## [Aim of the exercise]
State, as a bare number, how many lines below contain "picture".
═════ Data supplied ═════
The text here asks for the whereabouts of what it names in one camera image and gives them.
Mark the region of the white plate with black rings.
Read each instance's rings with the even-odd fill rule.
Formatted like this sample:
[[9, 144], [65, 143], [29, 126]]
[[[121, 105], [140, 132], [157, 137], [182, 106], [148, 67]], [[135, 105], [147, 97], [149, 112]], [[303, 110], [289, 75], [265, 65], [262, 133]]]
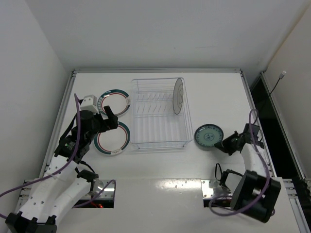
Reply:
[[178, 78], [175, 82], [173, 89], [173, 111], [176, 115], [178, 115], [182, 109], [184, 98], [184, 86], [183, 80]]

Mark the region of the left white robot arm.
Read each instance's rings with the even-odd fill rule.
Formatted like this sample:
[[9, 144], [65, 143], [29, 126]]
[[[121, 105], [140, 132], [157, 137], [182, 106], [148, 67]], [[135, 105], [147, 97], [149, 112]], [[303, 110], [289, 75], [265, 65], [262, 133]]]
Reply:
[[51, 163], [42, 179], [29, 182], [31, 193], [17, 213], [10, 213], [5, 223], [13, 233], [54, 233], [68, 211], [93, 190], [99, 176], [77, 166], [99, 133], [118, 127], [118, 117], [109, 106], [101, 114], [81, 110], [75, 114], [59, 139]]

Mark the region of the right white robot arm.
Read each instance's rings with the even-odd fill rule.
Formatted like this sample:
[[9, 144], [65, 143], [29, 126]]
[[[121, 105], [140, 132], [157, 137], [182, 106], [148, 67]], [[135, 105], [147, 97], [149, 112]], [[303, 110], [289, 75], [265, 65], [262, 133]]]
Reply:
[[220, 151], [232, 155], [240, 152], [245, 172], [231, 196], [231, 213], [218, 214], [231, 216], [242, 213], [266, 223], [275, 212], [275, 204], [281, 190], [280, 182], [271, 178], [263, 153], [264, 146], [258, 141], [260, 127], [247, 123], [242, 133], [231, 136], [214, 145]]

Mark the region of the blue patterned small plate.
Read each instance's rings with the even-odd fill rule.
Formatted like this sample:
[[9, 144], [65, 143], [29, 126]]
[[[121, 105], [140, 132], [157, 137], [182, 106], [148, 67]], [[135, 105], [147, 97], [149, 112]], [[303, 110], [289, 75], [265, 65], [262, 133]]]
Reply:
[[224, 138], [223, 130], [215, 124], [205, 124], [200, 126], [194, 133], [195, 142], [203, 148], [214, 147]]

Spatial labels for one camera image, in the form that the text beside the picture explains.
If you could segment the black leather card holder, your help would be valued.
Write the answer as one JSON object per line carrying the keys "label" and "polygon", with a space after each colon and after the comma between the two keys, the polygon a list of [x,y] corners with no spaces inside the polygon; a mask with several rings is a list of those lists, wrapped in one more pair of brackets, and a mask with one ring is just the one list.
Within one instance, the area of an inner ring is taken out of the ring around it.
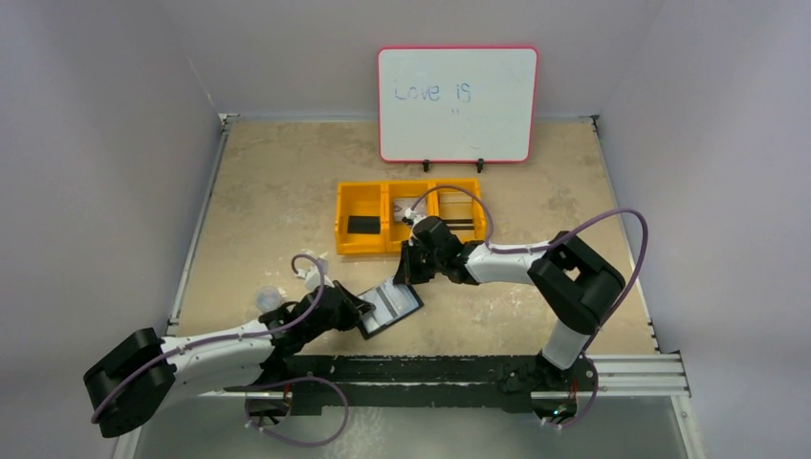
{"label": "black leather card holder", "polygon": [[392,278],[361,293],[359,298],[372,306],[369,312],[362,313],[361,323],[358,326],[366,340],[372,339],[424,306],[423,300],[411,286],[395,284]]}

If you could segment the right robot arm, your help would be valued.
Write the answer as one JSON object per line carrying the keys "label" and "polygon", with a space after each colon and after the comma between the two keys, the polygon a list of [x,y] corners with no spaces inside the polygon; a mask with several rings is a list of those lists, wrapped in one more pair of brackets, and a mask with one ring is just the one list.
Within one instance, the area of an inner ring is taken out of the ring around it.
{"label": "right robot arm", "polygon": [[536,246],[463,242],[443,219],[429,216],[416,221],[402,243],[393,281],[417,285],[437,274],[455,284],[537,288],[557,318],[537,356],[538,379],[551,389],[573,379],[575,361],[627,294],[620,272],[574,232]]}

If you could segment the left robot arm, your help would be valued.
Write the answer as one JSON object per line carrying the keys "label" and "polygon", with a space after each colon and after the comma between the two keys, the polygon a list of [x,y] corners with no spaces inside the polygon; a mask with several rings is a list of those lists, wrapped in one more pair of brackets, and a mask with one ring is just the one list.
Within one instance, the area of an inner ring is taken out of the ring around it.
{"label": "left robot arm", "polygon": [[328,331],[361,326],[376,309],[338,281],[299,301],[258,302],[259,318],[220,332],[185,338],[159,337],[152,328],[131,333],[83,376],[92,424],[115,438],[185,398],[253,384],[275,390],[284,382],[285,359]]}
═════
═════ Data supplied ═════
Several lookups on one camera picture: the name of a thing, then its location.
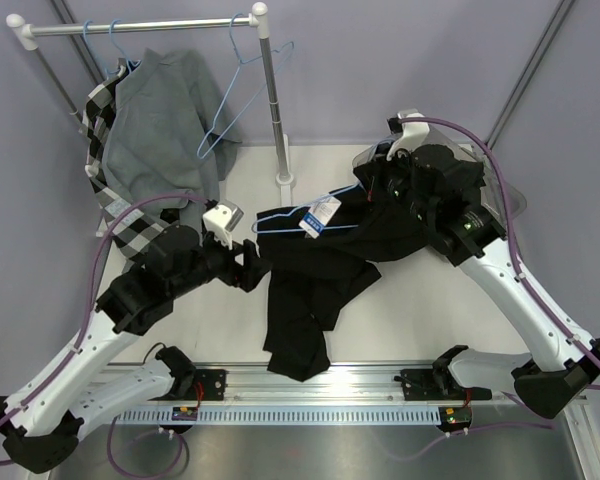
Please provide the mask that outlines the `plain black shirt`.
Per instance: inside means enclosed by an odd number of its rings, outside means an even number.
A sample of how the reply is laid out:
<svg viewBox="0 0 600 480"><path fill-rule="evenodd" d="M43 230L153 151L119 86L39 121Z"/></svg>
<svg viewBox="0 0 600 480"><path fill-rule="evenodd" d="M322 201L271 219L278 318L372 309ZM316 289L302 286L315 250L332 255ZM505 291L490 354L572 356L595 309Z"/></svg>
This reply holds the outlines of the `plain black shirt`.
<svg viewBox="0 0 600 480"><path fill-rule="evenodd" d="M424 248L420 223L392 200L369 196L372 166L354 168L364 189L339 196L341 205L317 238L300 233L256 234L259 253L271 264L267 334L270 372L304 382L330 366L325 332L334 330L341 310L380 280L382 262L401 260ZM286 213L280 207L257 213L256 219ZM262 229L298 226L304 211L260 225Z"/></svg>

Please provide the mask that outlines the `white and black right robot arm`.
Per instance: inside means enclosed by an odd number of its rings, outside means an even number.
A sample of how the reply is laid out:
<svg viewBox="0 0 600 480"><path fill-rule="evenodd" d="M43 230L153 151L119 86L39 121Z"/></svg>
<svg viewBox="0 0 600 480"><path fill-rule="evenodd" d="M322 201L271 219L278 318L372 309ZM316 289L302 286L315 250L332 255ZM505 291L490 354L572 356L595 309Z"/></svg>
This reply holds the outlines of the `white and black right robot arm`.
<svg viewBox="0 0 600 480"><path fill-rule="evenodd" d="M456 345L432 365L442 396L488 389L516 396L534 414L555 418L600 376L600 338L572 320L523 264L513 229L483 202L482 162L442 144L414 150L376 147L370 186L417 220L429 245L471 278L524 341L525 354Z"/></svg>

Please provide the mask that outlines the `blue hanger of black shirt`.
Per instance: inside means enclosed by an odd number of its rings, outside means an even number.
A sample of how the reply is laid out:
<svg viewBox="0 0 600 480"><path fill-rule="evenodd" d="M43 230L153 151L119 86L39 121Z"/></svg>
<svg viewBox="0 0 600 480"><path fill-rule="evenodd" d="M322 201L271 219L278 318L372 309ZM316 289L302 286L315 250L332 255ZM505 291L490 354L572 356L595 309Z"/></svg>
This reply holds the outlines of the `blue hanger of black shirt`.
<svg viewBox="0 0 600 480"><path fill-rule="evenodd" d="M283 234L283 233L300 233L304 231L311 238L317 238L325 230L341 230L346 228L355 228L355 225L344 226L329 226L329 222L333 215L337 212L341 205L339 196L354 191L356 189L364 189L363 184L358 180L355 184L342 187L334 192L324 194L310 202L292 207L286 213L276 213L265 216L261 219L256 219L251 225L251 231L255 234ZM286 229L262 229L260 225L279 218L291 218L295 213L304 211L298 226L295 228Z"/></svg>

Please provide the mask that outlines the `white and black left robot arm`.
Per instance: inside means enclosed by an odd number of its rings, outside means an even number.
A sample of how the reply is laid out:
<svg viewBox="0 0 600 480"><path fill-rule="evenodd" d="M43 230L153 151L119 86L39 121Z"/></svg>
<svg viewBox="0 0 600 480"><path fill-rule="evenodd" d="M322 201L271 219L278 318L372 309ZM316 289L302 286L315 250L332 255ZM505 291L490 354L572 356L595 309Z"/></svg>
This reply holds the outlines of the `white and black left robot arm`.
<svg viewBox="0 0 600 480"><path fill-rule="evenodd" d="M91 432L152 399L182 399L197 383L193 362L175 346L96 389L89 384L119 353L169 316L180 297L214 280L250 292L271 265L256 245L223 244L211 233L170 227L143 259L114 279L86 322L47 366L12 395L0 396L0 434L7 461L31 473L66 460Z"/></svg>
═════
## [Result for this task]
2